=== Data to use ===

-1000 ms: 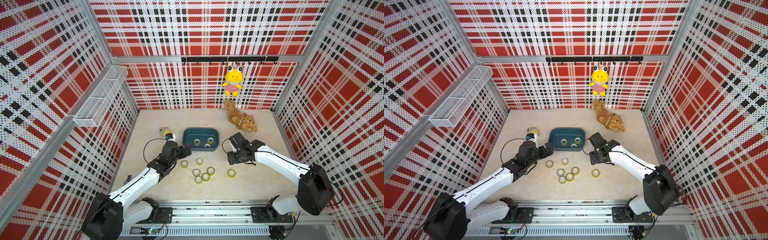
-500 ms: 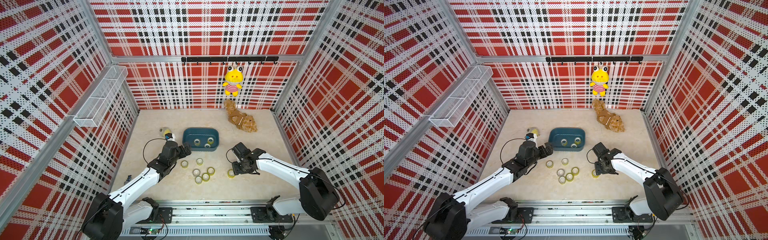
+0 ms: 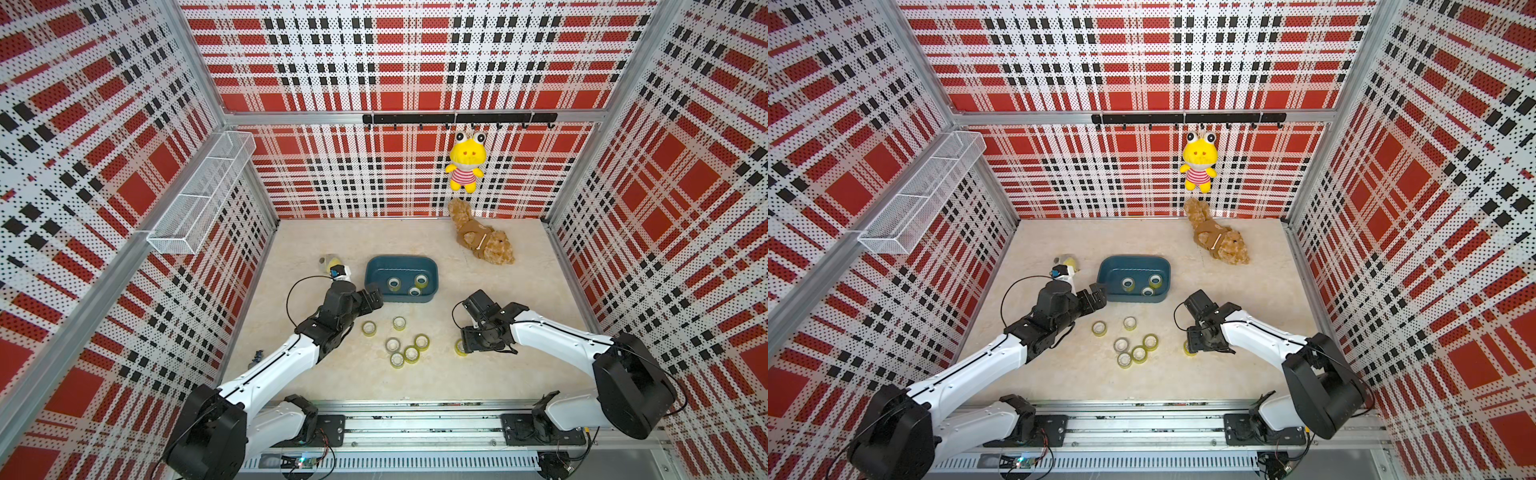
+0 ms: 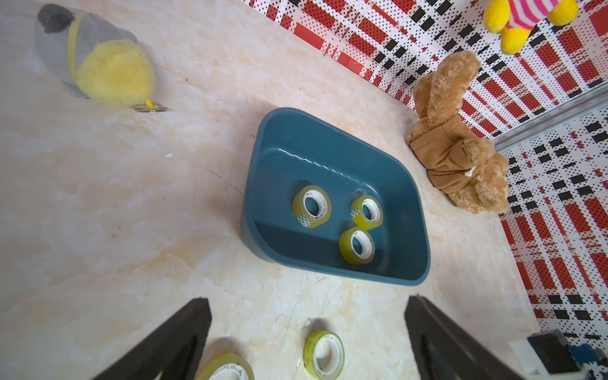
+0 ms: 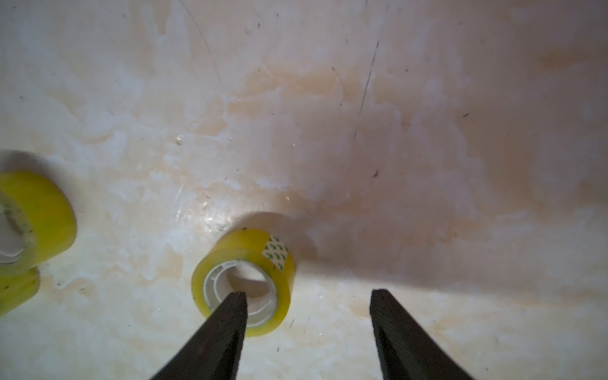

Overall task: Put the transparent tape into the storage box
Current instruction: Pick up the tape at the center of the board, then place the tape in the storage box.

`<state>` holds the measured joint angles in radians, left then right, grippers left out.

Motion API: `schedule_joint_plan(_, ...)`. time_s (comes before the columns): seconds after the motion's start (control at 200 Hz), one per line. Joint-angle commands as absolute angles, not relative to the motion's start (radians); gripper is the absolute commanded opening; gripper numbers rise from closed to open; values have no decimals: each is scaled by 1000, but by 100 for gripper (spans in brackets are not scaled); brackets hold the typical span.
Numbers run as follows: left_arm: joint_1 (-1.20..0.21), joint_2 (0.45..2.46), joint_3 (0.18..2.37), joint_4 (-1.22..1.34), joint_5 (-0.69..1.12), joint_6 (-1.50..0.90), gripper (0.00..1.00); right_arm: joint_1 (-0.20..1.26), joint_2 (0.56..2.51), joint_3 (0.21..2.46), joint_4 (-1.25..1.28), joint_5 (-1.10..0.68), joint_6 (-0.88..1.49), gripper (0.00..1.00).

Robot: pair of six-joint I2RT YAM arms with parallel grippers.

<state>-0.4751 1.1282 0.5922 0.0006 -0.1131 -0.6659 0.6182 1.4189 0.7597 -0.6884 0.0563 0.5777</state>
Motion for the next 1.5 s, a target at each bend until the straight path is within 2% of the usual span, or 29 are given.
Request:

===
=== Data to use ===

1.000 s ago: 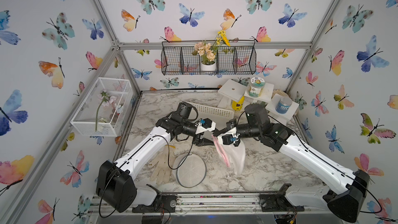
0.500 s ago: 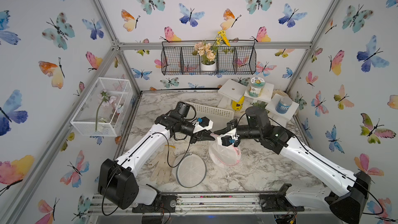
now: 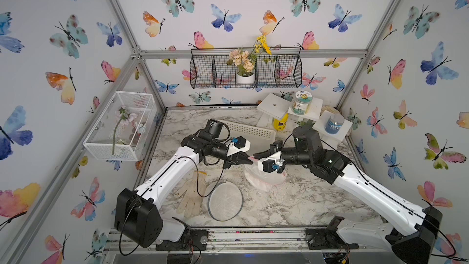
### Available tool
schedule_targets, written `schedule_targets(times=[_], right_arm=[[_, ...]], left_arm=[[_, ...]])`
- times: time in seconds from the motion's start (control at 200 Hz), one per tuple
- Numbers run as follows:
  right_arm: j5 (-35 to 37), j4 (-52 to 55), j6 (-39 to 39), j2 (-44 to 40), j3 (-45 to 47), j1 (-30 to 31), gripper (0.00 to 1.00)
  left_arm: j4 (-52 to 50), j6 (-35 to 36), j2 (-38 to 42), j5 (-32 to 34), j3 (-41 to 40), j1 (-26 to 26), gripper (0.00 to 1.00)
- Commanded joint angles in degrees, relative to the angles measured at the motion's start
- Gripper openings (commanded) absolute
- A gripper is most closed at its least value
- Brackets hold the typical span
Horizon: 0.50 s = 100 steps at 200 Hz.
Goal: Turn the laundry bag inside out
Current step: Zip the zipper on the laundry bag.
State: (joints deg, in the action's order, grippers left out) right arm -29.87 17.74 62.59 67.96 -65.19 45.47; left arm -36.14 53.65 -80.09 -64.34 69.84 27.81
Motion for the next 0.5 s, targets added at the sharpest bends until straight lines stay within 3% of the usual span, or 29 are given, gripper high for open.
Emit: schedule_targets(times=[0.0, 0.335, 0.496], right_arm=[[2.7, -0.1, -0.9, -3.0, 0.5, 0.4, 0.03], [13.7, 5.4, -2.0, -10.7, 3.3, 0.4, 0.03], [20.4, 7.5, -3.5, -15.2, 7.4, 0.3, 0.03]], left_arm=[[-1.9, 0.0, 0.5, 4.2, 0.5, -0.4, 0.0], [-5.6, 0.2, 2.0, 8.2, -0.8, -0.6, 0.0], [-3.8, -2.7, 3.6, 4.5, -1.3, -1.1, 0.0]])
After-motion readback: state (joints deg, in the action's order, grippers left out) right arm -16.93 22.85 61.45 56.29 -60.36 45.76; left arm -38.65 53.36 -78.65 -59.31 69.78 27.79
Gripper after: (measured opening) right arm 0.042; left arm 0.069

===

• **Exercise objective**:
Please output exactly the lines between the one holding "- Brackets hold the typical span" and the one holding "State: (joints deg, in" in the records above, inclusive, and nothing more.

• **Answer to the exercise**:
- Brackets hold the typical span
Horizon: 0.50 s = 100 steps at 200 Hz.
Goal: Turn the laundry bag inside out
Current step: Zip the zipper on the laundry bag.
State: (joints deg, in the action's order, grippers left out) right arm -29.87 17.74 62.59 67.96 -65.19 45.47; left arm -36.14 53.65 -80.09 -64.34 69.84 27.81

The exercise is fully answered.